What this task involves =>
Copy exactly the lines of the data below, beginning with the line with "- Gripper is" and ending with the line with "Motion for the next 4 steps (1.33". Pictures are to be omitted.

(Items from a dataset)
****

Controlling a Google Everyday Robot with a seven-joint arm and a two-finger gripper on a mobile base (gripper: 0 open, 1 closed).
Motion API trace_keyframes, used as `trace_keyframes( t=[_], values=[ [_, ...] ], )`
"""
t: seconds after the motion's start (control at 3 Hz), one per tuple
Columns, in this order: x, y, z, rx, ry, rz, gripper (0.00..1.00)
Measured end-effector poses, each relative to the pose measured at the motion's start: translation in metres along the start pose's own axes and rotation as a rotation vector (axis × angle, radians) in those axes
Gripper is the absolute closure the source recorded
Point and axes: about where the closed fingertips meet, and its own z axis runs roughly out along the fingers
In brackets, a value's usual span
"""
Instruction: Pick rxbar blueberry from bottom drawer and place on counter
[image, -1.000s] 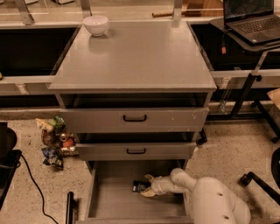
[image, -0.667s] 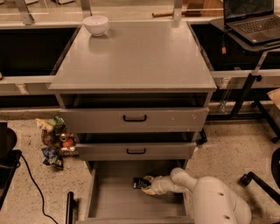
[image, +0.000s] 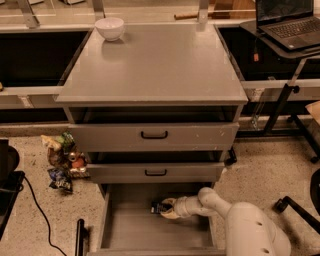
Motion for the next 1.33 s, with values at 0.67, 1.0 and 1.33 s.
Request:
trace_keyframes(
  t=[0.67,1.0,1.33],
  values=[
    [-0.075,0.01,-0.033,-0.086,-0.117,-0.123,1.0],
    [-0.08,0.018,-0.028,-0.164,-0.176,-0.106,1.0],
    [-0.082,0.021,-0.028,-0.165,-0.183,-0.108,1.0]
  ],
)
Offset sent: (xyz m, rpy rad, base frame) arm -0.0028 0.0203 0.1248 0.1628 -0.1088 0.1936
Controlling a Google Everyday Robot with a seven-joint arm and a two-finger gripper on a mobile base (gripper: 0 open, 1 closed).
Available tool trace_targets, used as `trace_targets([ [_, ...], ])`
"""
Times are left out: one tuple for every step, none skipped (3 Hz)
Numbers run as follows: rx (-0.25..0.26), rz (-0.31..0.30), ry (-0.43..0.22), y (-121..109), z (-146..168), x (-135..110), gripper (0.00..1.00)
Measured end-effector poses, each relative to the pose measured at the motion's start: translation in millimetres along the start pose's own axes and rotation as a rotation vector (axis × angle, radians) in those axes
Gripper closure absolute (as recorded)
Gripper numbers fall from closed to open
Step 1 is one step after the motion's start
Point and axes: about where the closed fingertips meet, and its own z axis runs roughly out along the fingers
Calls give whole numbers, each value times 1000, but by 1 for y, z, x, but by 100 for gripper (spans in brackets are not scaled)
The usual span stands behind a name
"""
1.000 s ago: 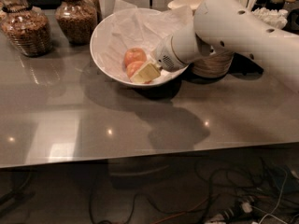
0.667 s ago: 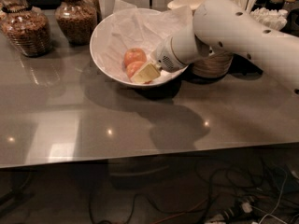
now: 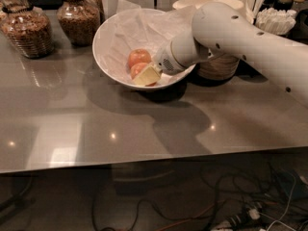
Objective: Pick apple from white bowl
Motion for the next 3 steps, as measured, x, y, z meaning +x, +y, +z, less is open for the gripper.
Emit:
trace_targets([
  [-15, 8, 8, 2, 5, 4, 54],
  [-14, 13, 4, 4, 1, 5, 78],
  [9, -3, -26, 3, -14, -5, 99],
])
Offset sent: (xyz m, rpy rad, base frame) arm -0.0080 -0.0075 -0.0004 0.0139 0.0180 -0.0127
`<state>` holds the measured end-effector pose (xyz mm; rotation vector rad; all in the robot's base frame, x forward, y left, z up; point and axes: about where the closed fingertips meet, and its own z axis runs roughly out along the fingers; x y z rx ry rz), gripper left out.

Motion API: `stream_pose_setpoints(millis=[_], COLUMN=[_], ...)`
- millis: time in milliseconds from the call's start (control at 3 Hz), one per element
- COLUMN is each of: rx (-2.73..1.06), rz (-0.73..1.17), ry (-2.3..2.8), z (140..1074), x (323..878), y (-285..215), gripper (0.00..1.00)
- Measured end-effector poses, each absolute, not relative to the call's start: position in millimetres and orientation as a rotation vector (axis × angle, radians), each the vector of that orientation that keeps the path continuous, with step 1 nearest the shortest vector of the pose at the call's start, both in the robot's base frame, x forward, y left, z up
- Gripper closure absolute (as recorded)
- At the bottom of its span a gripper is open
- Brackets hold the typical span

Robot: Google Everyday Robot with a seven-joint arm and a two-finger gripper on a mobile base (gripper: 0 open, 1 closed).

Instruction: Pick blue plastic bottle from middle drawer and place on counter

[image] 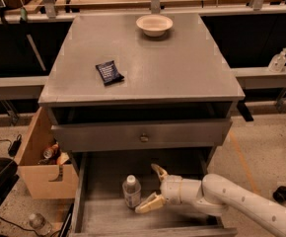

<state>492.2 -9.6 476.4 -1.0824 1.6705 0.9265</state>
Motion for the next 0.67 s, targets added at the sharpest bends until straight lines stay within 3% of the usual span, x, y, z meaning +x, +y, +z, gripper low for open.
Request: stream_pose_setpoints(millis=[333,667], rx=[-1.096,-1.09], rz=[0.965,1.0], ry=[1.619,1.542], z=[462,457], x=[502,505], y=[15,33], gripper=[0.0,0.17])
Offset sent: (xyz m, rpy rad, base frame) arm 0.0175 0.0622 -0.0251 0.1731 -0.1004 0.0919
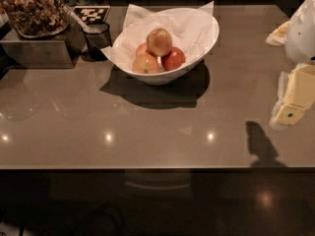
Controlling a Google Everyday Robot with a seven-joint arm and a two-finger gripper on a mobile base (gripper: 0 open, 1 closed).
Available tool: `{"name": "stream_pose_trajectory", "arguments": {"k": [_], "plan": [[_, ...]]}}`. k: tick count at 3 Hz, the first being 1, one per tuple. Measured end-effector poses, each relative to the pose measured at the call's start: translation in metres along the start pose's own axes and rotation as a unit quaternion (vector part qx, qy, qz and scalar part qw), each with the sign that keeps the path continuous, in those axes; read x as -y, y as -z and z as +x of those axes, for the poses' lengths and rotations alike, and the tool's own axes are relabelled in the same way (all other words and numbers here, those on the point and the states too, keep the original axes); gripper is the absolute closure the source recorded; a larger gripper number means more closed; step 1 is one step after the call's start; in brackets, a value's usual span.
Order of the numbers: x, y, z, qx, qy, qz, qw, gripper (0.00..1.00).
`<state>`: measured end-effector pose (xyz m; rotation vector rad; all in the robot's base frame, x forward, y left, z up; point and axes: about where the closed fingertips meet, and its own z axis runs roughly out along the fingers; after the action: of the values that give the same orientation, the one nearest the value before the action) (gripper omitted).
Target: Pick apple from white bowl
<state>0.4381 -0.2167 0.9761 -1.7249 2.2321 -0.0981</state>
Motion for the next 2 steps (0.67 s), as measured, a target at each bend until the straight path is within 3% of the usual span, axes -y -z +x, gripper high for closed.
{"name": "stream_pose_trajectory", "arguments": {"k": [2], "plan": [[0.0052, 0.0017, -0.0021, 0.014, -0.011, 0.002, 0.9998, 0.00]]}}
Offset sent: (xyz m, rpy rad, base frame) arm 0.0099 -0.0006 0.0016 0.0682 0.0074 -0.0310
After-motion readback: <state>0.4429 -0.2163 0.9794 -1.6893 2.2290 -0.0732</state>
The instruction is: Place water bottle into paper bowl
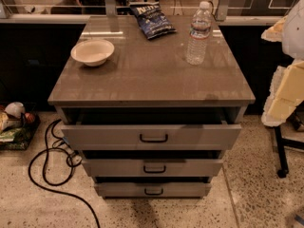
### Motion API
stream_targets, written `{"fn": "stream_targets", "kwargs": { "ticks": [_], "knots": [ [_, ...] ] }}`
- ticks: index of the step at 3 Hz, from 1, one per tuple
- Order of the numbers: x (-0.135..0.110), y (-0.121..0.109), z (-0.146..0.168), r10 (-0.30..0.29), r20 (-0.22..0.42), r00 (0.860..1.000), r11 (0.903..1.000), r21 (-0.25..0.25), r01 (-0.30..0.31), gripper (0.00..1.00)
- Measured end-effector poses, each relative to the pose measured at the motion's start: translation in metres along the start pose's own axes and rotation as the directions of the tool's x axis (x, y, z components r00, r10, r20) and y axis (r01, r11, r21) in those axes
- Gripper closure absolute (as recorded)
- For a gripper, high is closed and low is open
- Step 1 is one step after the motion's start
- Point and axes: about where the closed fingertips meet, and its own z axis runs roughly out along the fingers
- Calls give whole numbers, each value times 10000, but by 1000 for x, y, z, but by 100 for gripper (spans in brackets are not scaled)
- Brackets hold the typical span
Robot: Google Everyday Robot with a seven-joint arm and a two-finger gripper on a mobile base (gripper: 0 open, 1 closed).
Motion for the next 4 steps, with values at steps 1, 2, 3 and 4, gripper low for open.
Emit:
{"fn": "stream_targets", "kwargs": {
  "ticks": [1, 2, 3, 4],
  "knots": [
    [0, 0, 0, 0, 1, 10000, 10000, 2, 0, 0],
    [10, -29, 5, 130, 1009, 9948, 9984, 543, -185, 0],
    [12, -67, 17, 128, 2520, 9677, 9901, 1321, -475, 0],
    [12, -105, 28, 208, 4273, 9039, 9734, 1978, -1159, 0]
  ]
}}
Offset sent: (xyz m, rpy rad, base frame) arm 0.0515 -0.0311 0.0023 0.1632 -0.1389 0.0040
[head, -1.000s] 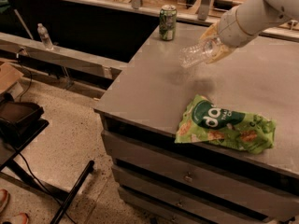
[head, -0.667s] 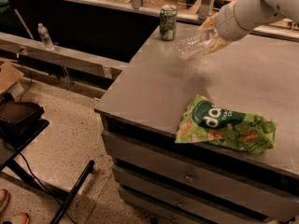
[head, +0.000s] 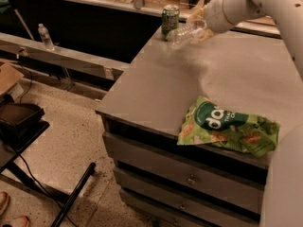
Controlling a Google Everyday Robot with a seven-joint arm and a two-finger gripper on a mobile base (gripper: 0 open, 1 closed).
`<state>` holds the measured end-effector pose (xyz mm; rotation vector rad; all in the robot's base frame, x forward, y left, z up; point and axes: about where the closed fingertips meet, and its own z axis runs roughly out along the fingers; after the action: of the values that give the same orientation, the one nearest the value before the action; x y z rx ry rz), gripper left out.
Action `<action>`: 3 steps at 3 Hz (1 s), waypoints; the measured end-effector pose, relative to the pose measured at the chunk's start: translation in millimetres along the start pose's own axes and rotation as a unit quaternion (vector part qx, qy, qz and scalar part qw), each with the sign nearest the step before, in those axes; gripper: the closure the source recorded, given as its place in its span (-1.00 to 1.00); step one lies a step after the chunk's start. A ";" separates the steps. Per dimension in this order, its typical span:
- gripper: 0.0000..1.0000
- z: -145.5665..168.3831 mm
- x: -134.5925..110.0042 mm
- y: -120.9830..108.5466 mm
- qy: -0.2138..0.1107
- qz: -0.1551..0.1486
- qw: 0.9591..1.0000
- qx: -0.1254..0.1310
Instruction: Move water bottle near green can
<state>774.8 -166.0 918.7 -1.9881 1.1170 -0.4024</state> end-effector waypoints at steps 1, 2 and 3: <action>0.19 23.8 -3.5 -7.1 -0.007 -0.014 1.000 -0.009; -0.28 40.1 -2.7 -8.3 -0.010 -0.012 1.000 -0.023; -0.76 42.7 -3.6 -7.8 -0.012 -0.013 1.000 -0.024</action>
Offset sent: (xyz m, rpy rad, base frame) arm 0.0449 0.0247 -0.0186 -0.0439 0.0577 0.0300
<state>803.1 -139.8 898.3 -2.0456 1.0976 -0.3681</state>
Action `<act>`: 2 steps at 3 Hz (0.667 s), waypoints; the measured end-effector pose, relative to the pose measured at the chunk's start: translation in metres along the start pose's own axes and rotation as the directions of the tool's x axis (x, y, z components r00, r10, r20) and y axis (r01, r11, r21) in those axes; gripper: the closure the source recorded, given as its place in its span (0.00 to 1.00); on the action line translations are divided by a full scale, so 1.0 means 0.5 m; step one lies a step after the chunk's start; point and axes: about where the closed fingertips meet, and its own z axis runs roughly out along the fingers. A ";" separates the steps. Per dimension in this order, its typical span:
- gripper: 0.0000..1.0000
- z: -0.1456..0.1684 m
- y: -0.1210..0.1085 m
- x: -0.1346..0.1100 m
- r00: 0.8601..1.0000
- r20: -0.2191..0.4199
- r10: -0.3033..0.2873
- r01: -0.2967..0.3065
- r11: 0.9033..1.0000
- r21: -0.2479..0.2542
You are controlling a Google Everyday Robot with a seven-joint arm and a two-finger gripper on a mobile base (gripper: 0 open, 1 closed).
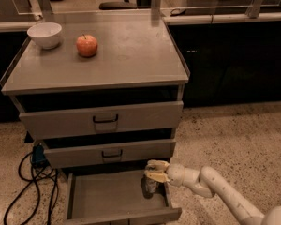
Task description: Place redbull can into bottom drawer
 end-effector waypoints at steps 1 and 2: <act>1.00 0.062 -0.025 0.094 0.994 0.080 0.075 -0.073 0.997 -0.033; 1.00 0.057 -0.043 0.112 0.993 0.084 0.078 -0.077 0.997 -0.014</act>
Offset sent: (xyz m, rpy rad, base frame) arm 0.0079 0.0232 -0.0455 0.0951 0.0396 0.0031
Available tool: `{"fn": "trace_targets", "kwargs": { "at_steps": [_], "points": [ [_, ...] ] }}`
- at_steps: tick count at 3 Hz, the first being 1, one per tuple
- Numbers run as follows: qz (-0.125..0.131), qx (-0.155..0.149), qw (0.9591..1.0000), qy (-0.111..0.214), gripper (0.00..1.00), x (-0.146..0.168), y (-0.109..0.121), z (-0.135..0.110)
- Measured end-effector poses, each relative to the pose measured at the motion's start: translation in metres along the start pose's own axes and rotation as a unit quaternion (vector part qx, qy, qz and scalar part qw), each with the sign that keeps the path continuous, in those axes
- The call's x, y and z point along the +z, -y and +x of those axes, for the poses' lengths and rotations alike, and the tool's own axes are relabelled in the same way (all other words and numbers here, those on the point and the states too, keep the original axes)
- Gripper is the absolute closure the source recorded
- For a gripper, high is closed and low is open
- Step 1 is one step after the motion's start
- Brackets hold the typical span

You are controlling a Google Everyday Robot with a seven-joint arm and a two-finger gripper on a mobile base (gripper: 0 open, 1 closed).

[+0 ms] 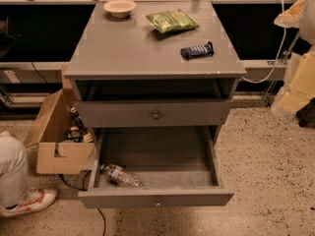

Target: Pick water bottle from middle drawer and place on counter

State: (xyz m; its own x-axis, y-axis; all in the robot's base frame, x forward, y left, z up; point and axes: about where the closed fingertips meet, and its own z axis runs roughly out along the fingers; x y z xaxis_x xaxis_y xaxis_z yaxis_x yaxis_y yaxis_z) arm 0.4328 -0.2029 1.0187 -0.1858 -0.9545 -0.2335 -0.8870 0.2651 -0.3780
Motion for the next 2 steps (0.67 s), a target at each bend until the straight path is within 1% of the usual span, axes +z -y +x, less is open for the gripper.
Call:
{"fn": "trace_targets", "kwargs": {
  "at_steps": [1,2],
  "points": [
    [0.0,0.0,1.0,0.0,0.0,0.0,0.0,0.0],
    [-0.016,0.028,0.9994,0.013,0.0,0.031,-0.017,-0.004]
  ]
}}
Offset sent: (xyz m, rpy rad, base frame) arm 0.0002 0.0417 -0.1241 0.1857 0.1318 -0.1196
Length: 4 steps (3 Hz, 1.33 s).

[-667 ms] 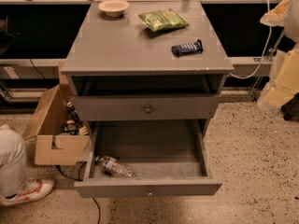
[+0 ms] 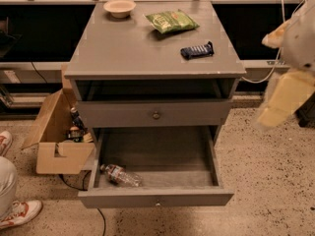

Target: Pick water bottle from middle drawer and place on counter

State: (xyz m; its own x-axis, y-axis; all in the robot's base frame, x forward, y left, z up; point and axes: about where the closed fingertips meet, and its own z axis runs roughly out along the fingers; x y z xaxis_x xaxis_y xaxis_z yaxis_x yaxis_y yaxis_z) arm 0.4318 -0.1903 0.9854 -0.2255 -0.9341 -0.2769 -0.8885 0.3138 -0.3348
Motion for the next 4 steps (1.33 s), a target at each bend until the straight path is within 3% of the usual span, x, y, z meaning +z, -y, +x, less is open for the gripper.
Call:
{"fn": "trace_targets", "kwargs": {
  "at_steps": [1,2,3,4],
  "points": [
    [-0.022,0.058,0.9971,0.044,0.0,0.075,-0.023,-0.014],
    [-0.024,0.057,0.9972,0.042,0.0,0.074,-0.023,-0.014],
    [-0.036,0.051,0.9971,0.044,0.0,0.101,-0.031,-0.018],
    [-0.057,0.048,0.9962,0.045,0.0,0.163,-0.049,-0.028]
  ]
}}
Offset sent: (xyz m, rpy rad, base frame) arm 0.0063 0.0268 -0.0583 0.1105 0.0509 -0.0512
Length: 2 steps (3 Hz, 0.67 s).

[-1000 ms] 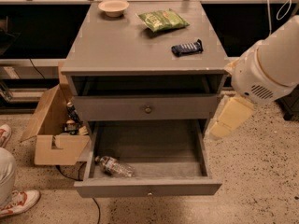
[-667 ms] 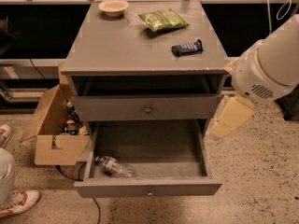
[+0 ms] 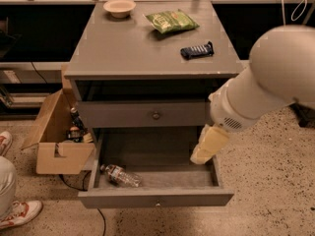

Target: Pick water bottle from middle drawer and place on counter

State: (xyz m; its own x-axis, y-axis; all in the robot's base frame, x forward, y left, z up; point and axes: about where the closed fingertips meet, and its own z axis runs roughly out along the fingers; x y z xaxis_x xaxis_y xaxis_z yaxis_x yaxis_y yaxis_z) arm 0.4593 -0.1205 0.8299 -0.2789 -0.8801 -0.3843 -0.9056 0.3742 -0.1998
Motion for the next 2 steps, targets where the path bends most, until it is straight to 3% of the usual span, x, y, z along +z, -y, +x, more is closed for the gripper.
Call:
{"fn": "trace_targets", "kwargs": {
  "at_steps": [1,2],
  "points": [
    [-0.025,0.003,0.9991,0.033,0.0,0.07,-0.01,-0.007],
    [-0.053,0.007,0.9957,0.076,0.0,0.13,-0.02,-0.021]
  ]
}}
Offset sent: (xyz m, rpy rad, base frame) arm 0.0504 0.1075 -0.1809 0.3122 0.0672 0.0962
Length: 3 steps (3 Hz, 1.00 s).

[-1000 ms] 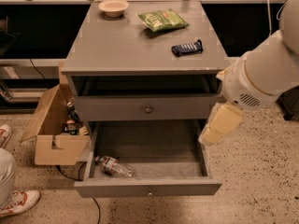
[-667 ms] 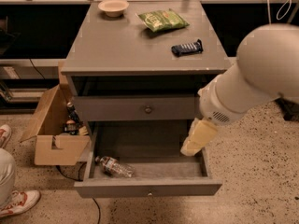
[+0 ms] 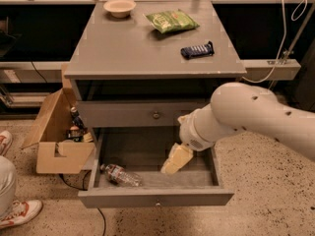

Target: Pick water bottle from middle drawer and place on counter

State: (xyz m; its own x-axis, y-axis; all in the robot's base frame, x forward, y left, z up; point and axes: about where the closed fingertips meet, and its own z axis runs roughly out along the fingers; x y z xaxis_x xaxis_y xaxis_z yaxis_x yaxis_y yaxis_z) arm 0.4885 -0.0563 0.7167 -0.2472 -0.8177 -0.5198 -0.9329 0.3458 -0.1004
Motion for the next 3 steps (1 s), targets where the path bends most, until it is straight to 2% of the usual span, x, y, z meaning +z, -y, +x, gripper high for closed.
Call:
{"fn": "trace_targets", "kwargs": {
  "at_steps": [1,2,3],
  "points": [
    [-0.033,0.009,0.9985,0.043,0.0,0.062,-0.006,-0.008],
    [-0.033,0.009,0.9985,0.043,0.0,0.062,-0.006,-0.008],
    [-0.038,0.021,0.9982,0.04,0.0,0.114,0.0,-0.002]
  ]
}}
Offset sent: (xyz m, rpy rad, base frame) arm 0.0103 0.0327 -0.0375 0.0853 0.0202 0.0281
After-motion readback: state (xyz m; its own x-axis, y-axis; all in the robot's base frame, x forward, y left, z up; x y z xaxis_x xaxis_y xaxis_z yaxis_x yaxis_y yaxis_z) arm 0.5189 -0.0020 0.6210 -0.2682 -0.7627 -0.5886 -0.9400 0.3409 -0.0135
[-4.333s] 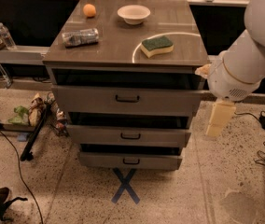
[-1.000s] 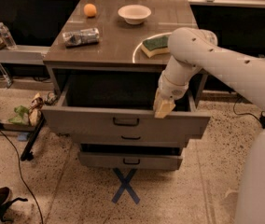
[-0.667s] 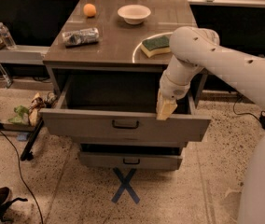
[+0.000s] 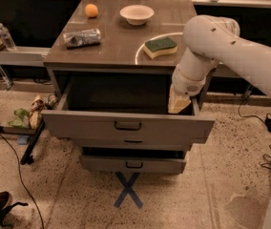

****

Solution to this task =>
- Gripper is the absolute closure the source recorded
- For a gripper, high is closed and low is open
- Step 1 is one step after the motion's start
- Brackets hold the typical span

You are controlling a Google Everyday Robot with a seven-joint arm and a two-finger gripper on a mobile base (gripper: 0 open, 1 closed).

[+0 ms] 

Target: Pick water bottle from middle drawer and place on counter

State: (xyz m; its own x-axis, y-axis; all in the robot's base frame, x forward, y left, z up; point and axes: about where the closed fingertips meet, and its own z axis runs roughly out along the fingers; x y z xaxis_x xaxis_y xaxis_z yaxis_x yaxis_y yaxis_z) arm 0.4328 -0.2029 1.0187 -0.1858 -0.9545 -0.2335 -0.8870 0.2651 -0.3780
Motion for the next 2 steps (0.67 s), a target at each bend until the straight path is within 1% of the usual span, axes +z -y +x, less is open for the gripper.
Call:
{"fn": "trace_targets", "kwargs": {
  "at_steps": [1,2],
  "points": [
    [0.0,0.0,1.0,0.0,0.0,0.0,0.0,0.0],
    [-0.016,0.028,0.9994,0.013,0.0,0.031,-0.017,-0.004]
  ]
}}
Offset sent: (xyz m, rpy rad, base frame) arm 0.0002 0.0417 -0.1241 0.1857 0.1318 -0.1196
Length: 4 steps (3 Hz, 1.33 s).

[-667 ms] 
[+0 ms] 

Target: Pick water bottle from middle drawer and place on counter

State: (xyz m; its own x-axis, y-axis; all in the robot's base frame, x forward, y left, z up; point and axes: about where the closed fingertips meet, and its own z axis runs roughly out along the fingers; x y z xaxis_x xaxis_y xaxis_z yaxis_x yaxis_y yaxis_z) arm 0.4318 -0.1903 0.9854 -0.2255 -0.9341 -0.2769 -0.8885 0.3138 -0.3348
Motion for the next 4 steps (1.33 s), a target at each bend until the straight path is within 3% of the usual span, x, y, z meaning +z, -y, +x, less is open for the gripper.

The required output is now complete.